Les femmes qui cherchent à concevoir plus tard dans leur vie se heurtent souvent à une qualité d'ovocytes réduite. Les œufs se fécondent moins facilement et présentent un risque plus élevé d'erreurs chromosomiques. C'est l'une des manifestations les plus concrètes du vieillissement reproductif. Mais qu'est-ce qui provoque ce déclin, et peut-on l'inverser ?

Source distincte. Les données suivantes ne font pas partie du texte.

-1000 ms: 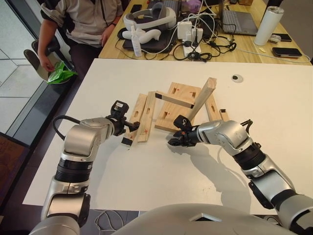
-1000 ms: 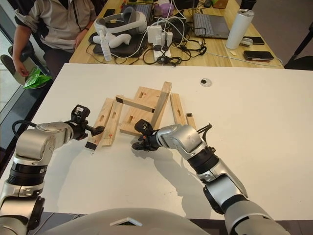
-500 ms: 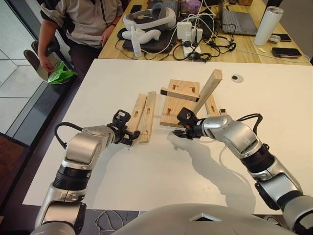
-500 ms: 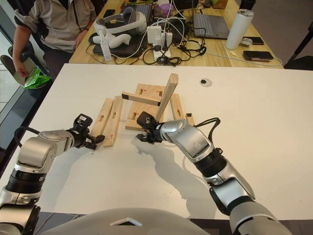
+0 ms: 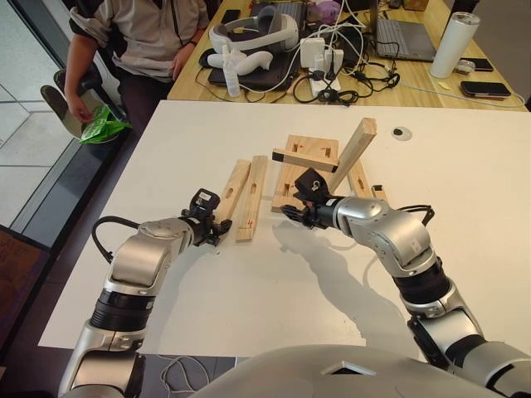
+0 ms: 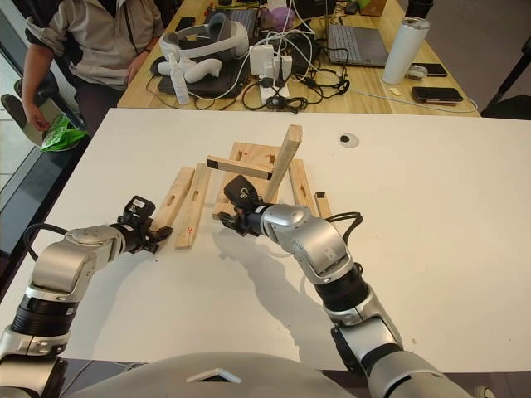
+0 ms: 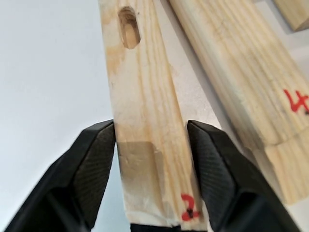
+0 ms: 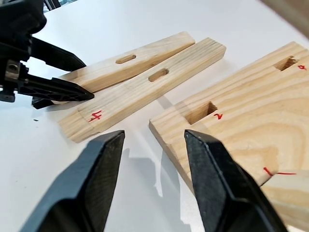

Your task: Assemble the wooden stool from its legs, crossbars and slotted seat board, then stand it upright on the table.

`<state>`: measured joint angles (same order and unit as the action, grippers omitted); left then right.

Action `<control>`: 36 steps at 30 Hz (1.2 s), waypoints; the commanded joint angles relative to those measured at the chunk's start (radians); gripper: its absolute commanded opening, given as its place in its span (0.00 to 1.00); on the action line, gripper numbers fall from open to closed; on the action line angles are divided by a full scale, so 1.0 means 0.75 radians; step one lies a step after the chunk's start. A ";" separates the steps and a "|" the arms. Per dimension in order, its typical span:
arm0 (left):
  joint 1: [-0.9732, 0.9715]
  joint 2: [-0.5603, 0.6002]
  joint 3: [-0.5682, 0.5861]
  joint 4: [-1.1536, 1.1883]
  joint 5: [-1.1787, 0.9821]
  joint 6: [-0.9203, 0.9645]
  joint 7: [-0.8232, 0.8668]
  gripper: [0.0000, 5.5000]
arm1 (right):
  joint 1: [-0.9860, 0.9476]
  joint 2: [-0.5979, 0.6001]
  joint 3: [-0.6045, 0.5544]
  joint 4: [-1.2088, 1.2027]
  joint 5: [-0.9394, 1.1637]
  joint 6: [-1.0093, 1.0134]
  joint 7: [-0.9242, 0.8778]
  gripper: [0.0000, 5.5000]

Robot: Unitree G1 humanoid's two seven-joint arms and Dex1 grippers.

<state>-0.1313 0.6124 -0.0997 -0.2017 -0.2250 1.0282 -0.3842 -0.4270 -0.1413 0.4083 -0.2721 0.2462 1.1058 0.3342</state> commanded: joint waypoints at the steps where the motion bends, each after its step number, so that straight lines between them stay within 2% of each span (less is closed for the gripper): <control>1: 0.014 -0.011 0.012 0.083 0.040 -0.001 0.026 0.39 | -0.040 0.022 -0.017 0.018 -0.017 -0.013 -0.017 0.42; 10: -0.217 -0.044 0.203 0.186 0.118 -0.138 0.196 0.39 | -0.067 0.102 -0.034 -0.003 -0.027 -0.194 -0.012 0.42; 15: -0.476 -0.025 0.239 0.220 0.341 -0.414 0.457 0.38 | -0.122 0.256 -0.213 -0.038 0.068 -0.386 -0.039 0.42; 18: -0.556 -0.084 0.240 0.136 0.400 -0.583 0.535 0.38 | -0.210 0.389 -0.389 -0.013 0.171 -0.473 -0.108 0.42; 19: -0.559 -0.114 0.247 0.100 0.393 -0.625 0.542 0.38 | -0.235 0.421 -0.442 0.003 0.212 -0.485 -0.123 0.46; 22: -0.520 -0.205 0.241 -0.055 0.338 -0.740 0.504 0.38 | -0.335 0.462 -0.578 0.065 0.378 -0.466 -0.133 0.57; 24: -0.491 -0.255 0.222 -0.144 0.279 -0.788 0.438 0.38 | -0.406 0.460 -0.620 0.107 0.469 -0.450 -0.122 0.60; 29: -0.483 -0.353 0.224 -0.311 0.068 -0.786 0.291 0.38 | -0.573 0.471 -0.692 0.225 0.642 -0.478 -0.149 0.60; 36: -0.431 -0.354 0.156 -0.390 0.059 -0.762 0.216 0.38 | -0.607 0.461 -0.696 0.265 0.797 -0.503 -0.182 0.60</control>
<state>-0.4652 0.3477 0.0326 -0.4737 -0.1841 0.4443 -0.2102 -0.8250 0.1258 -0.1120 -0.0781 0.8117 0.7335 0.2086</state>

De nouvelles recherches présentées par les chercheurs montrent que l'acide glutamique, un acide aminé produit par les bactéries intestinales, peut améliorer la qualité des ovocytes âgés. Le microbiome intestinal, c'est-à-dire la communauté de bactéries qui peuplent les intestins, évolue avec l'âge. Les intestins plus âgés produisent moins de certains composés utiles, dont l'acide glutamique.
Un acide aminé comme passerelle
L'acide glutamique est l'un des acides aminés les plus répandus dans l'organisme. Il joue un rôle dans la production d'énergie cellulaire et dans la protection contre le stress oxydatif, un processus par lequel des molécules nocives (les radicaux libres) endommagent les cellules. Dans les ovocytes vieillissants, la production d'énergie par les mitochondries, les structures cellulaires chargées de fabriquer cette énergie, est nettement diminuée.
Les chercheurs ont constaté qu'une supplémentation en acide glutamique restaurait partiellement la fonction mitochondriale dans les ovocytes âgés. Les œufs se divisaient plus facilement, présentaient moins d'erreurs chromosomiques et produisaient moins de marqueurs de dommages oxydatifs. Ces effets ont été observés aussi bien lors d'une supplémentation directe que lorsque le microbiome intestinal était modifié pour produire davantage d'acide glutamique.
Ce que cela pourrait signifier en pratique
Ces résultats proviennent d'études chez l'animal. La recherche établit néanmoins un lien concret entre le microbiome intestinal et le vieillissement cellulaire.
L'idée que la santé des ovocytes peut être influencée par l'intestin, et pas seulement par des voies hormonales ou génétiques, est relativement récente. Elle ouvre la voie à des interventions susceptibles de ralentir le vieillissement reproductif.